La liste des anciens élèves et profs illustres de Condorcet donne le vertige. Commençons par les amis de mon grand'Père Alfred Natanson: Tristan Bernard, Pierre Bonnard, Edouard Vuillard, Ker-Xavier Roussel, Henri de Toulouse-Lautrec, Romain Coolus, Jean Cocteau, Léon Blum. 

Ensuite, trois présidents de la République: Sadi Carnot, Casimir-Perrier, Paul Deschanel. Et maintenant par ordre vaguement alphabétique: Bergson, Henry Bernstein, Victor Basch Barbusse, Pierre Blanchar, Louis Bréquet -  André Citroën - Déroulède, Maurice Denis, Claude Dauphin, Marcel (Bloch) Dassault, Dumas fils, Jacques Dutronc - de Flers et Caillavet - Deux Goncourt, Guerlain, deux Gallimard - Hausmann - Jacques Laurent, Lehmann (Galeries Lafayette), Laquionie (Printemps), Pierre Lazareff, Labiche - Jean Marais, Maginot - Jean Nohain - Francis Poulenc, Marcel Proust - Rothschild (3), Jules Romains, Louis Renault - Sainte-Beuve, Schoelcher, Eugène Sue - Maurice Tourneur, Felix Tournachon (=Nadar) - Valery, Verlaine - et moi, et moi, et moi ! 

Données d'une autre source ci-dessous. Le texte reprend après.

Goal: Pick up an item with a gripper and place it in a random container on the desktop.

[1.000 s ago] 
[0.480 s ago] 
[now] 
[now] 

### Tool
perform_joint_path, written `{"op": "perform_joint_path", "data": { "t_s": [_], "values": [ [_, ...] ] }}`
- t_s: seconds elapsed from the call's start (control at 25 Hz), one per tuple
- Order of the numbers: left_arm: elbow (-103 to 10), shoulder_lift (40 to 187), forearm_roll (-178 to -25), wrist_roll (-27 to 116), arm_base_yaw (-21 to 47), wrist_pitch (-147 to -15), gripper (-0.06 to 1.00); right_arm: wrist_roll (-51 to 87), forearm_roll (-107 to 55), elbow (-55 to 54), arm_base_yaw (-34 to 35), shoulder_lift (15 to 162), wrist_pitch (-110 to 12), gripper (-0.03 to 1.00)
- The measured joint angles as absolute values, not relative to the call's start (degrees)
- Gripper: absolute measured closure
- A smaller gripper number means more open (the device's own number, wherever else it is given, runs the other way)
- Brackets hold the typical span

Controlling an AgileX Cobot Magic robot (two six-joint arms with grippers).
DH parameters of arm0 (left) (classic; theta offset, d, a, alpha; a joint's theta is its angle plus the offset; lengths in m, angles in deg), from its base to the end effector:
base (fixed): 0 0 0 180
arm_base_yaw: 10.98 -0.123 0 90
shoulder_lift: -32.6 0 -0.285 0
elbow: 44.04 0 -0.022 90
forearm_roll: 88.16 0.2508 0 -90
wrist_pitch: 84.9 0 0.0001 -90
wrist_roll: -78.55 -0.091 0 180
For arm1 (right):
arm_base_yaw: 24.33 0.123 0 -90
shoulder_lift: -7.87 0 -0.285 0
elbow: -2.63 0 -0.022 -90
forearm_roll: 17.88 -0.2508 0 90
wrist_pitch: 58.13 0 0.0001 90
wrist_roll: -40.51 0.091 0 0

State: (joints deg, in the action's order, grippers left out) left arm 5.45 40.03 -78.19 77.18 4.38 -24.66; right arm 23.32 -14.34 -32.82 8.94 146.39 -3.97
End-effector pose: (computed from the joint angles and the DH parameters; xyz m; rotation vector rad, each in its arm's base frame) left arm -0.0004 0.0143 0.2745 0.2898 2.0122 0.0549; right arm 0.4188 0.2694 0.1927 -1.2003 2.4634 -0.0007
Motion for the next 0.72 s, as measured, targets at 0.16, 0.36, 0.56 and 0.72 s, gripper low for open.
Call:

Et les quatre frères Natanson. Et aussi quelques profs sans importance: Mallarmé, Pagnol, Daladier,et Jean-Paul Sartre. Il y en a dix pages comme ça et je ne cite que ceux qui m'intéressent. On imagine une classe formée par ces soixante élèves au Q.I. maximum, l'explosion !

Quel beau plateau pour une émission de télévision de rêve.